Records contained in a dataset
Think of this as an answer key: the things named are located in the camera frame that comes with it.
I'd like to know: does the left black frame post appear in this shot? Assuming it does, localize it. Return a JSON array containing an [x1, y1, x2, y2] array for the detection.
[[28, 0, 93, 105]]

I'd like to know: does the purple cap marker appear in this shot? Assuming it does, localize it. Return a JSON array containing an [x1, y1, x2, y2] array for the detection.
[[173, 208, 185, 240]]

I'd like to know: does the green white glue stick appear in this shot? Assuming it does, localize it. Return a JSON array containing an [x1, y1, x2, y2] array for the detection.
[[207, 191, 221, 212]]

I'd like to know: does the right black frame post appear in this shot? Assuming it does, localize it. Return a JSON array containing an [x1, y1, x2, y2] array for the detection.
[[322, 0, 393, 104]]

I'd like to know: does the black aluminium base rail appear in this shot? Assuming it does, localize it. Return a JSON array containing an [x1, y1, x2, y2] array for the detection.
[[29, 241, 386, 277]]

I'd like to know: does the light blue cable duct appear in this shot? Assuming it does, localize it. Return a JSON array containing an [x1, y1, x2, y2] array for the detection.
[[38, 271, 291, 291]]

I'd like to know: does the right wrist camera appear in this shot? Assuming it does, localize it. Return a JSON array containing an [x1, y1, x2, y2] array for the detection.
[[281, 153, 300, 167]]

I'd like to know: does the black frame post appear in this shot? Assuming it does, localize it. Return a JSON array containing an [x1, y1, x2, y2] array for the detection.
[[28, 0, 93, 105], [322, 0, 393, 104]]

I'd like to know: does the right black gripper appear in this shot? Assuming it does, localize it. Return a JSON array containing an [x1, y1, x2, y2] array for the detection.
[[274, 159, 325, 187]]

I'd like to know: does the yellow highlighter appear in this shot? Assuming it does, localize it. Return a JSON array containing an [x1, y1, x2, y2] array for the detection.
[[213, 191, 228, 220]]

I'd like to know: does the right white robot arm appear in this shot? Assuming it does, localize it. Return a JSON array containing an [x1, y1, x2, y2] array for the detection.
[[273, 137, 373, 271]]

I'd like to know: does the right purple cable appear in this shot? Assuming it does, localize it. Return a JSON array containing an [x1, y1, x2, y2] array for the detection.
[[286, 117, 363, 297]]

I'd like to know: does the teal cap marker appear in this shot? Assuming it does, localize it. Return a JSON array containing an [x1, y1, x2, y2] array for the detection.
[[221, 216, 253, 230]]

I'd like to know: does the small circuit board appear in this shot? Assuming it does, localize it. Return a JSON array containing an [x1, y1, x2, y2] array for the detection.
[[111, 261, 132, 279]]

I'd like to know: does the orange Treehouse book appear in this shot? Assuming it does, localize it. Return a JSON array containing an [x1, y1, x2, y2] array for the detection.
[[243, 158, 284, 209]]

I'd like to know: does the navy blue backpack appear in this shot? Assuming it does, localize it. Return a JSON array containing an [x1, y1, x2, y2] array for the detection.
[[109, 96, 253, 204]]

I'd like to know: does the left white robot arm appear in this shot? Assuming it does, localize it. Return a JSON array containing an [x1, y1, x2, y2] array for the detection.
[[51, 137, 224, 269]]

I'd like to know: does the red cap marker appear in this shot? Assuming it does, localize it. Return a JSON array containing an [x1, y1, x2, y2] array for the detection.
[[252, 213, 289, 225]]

- Your goal -
Please transcribe the data shown above in full, exactly as it stands.

- Output below -
Think of this as an answer key: the things named are located in the camera frame that comes with it.
I'd like to know: does the left black frame post appear in this shot? Assuming it does, localize it. Return a JSON array containing an [x1, y1, x2, y2] array for the detection.
[[28, 0, 93, 105]]

I'd like to know: does the purple cap marker appear in this shot? Assuming it does, localize it. Return a JSON array containing an [x1, y1, x2, y2] array for the detection.
[[173, 208, 185, 240]]

I'd like to know: does the green white glue stick appear in this shot? Assuming it does, localize it. Return a JSON array containing an [x1, y1, x2, y2] array for the detection.
[[207, 191, 221, 212]]

I'd like to know: does the right black frame post appear in this shot? Assuming it does, localize it. Return a JSON array containing an [x1, y1, x2, y2] array for the detection.
[[322, 0, 393, 104]]

I'd like to know: does the black aluminium base rail appear in this shot? Assuming it does, localize it. Return a JSON array containing an [x1, y1, x2, y2] array for the detection.
[[29, 241, 386, 277]]

I'd like to know: does the light blue cable duct appear in this shot? Assuming it does, localize it. Return a JSON array containing an [x1, y1, x2, y2] array for the detection.
[[38, 271, 291, 291]]

I'd like to know: does the right wrist camera appear in this shot? Assuming it does, localize it. Return a JSON array containing an [x1, y1, x2, y2] array for the detection.
[[281, 153, 300, 167]]

I'd like to know: does the black frame post appear in this shot? Assuming it does, localize it. Return a JSON array containing an [x1, y1, x2, y2] array for the detection.
[[28, 0, 93, 105], [322, 0, 393, 104]]

I'd like to know: does the right black gripper appear in this shot? Assuming it does, localize it. Return a JSON array containing an [x1, y1, x2, y2] array for the detection.
[[274, 159, 325, 187]]

I'd like to know: does the yellow highlighter appear in this shot? Assuming it does, localize it. Return a JSON array containing an [x1, y1, x2, y2] array for the detection.
[[213, 191, 228, 220]]

I'd like to know: does the right white robot arm appear in this shot? Assuming it does, localize it. Return a JSON array containing an [x1, y1, x2, y2] array for the detection.
[[273, 137, 373, 271]]

I'd like to know: does the right purple cable appear in this shot? Assuming it does, localize it. Return a JSON array containing an [x1, y1, x2, y2] array for the detection.
[[286, 117, 363, 297]]

I'd like to know: does the teal cap marker appear in this shot? Assuming it does, localize it. Return a JSON array containing an [x1, y1, x2, y2] array for the detection.
[[221, 216, 253, 230]]

I'd like to know: does the small circuit board appear in this shot? Assuming it does, localize it. Return a JSON array containing an [x1, y1, x2, y2] array for the detection.
[[111, 261, 132, 279]]

I'd like to know: does the orange Treehouse book appear in this shot? Assuming it does, localize it. Return a JSON array containing an [x1, y1, x2, y2] array for the detection.
[[243, 158, 284, 209]]

I'd like to know: does the navy blue backpack appear in this shot? Assuming it does, localize it. Return a JSON array containing an [x1, y1, x2, y2] array for the detection.
[[109, 96, 253, 204]]

I'd like to know: does the left white robot arm appear in this shot? Assuming it does, localize it. Return a JSON array containing an [x1, y1, x2, y2] array for the detection.
[[51, 137, 224, 269]]

I'd like to know: does the red cap marker appear in this shot? Assuming it does, localize it. Return a JSON array containing an [x1, y1, x2, y2] array for the detection.
[[252, 213, 289, 225]]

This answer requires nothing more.